Seule une petite minorité, les « fondamentalistes extrémistes », voulait persévérer. Car pas un seul réacteur n’avait été fermé et l’article 9 de la loi a laissé une porte dérobée ouverte à l’industrie électronucléaire : « En cas de menace à la sécurité de l’approvisionnement en électricité, le Roi […] peut prendre les mesures nécessaires, sans préjudice des articles 3 à 7 de la présente loi, sauf en cas de force majeure. Cet avis portera notamment sur l’impact de l’évolution des prix de production sur la sécurité d’approvisionnement ». Le gouvernement pourra de cette façon annuler les fermetures prévues si les opérateurs mettent en danger l’approvisionnement en électricité.

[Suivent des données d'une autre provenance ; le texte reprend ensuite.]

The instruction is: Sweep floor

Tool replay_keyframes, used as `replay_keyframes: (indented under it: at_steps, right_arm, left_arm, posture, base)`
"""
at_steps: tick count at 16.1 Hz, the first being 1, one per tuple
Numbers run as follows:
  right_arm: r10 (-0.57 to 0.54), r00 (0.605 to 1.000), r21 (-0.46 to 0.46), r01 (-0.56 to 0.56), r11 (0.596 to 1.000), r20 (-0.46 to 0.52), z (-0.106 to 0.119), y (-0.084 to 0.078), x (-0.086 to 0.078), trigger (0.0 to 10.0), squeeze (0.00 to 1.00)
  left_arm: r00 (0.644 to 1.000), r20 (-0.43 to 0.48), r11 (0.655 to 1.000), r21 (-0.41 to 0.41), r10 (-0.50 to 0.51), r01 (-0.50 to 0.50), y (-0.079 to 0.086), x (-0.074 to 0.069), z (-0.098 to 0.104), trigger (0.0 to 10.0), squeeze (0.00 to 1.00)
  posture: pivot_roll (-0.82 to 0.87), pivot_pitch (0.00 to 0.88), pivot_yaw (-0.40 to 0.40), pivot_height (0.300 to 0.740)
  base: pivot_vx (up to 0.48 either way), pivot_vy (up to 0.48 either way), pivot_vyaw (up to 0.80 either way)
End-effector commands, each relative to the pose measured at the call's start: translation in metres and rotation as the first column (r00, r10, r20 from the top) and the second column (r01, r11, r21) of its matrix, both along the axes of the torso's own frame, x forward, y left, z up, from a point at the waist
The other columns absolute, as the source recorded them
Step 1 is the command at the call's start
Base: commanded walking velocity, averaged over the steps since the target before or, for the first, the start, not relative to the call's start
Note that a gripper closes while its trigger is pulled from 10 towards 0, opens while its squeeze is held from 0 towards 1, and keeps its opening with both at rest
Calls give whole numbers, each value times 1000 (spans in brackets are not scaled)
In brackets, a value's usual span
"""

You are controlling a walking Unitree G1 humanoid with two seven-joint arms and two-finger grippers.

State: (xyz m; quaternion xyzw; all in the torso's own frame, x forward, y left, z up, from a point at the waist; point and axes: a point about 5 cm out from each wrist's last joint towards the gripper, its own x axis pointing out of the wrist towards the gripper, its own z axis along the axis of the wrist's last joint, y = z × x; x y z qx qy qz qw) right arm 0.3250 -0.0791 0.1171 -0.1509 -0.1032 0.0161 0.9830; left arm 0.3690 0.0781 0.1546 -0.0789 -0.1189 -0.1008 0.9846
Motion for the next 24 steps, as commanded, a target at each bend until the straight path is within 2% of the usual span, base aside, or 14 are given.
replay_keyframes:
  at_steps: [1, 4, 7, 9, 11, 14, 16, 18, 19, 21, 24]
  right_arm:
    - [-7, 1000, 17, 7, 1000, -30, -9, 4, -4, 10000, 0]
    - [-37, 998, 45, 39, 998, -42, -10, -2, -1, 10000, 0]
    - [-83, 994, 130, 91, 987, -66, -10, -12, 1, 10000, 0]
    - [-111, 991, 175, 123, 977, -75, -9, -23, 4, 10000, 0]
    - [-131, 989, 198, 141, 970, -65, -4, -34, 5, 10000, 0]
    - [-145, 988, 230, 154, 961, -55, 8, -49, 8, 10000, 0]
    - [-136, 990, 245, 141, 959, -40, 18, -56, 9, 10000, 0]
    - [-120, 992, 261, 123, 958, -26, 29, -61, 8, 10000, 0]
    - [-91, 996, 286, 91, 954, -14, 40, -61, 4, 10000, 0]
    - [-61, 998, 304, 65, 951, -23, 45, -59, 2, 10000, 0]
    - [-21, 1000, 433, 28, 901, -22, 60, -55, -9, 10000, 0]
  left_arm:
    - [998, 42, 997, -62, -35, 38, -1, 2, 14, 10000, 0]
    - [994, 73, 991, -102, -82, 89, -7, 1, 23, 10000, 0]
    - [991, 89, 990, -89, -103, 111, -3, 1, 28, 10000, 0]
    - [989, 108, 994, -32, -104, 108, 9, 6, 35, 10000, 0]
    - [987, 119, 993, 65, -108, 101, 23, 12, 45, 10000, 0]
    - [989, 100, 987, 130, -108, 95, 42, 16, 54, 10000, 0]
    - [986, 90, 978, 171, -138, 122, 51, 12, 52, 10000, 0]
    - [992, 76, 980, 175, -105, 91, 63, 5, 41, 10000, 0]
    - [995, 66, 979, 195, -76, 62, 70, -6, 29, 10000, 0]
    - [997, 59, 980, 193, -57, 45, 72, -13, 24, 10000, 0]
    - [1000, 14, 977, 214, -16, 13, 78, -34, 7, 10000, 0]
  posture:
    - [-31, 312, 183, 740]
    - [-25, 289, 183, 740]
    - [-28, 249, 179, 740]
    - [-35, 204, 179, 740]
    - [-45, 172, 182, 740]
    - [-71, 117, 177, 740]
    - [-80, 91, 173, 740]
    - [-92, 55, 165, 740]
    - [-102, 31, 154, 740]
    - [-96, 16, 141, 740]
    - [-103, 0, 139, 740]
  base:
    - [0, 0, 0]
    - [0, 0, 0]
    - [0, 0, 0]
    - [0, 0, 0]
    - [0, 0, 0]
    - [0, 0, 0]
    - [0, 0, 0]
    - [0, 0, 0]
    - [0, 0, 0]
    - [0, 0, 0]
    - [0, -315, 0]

Ce qu’ENGIE-Electrabel et EDF-Luminus ont donc fait rapidement : trois réacteurs ont été prolongés dans des circonstances louches, et des allégements fiscaux y ont même été ajoutés.
Deux fois la même pierre
L’accord de coalition ouvre une fois de plus la même porte dérobée qui était déjà prévue dans la loi de sortie du nucléaire, au nom d’un certain réalisme. Très probablement, ENGIE-Electrabel et EDF-Luminus organiseront la même pénurie de courant qui a déjà permis la prolongation de Doel1, Doel 2 et Tihange 1 dans le passé, malgré le mauvais état de ces réacteurs caducs. ECOLO et Groen ont voté cet accord de gouvernement le 3 octobre, en échange de quelques portefeuilles ministériels. Apparemment, ils ne se souviennent pas à quel point les partis verts se sont effondrés après leur participation à Verhofstadt I. Même un âne ne trébuche pas deux fois sur la même pierre.
Il n’y a pas d’alternative ?
Y a-t-il une autre option ? Parce que les mécanismes du marché ne parviennent pas à organiser la production d’électricité de manière sociale et durable, les producteurs d’électricité doivent être soumis à un contrôle démocratique. Un Plan de production d’électricité efficace ne peut être qu’une initiative publique : le capital nécessaire n’est présent qu’à ENGIE ou EDF et dans le trésor public. Et depuis 2003, ces entreprises refusent d’investir résolument dans les énergies renouvelables. « La FGTB estime que la socialisation des grandes banques et des trusts industriels est un impératif ». Il est difficile de ne pas être d’accord avec l’esprit de la Déclaration de principes de la FGTB (°1945, confirmée en 2018).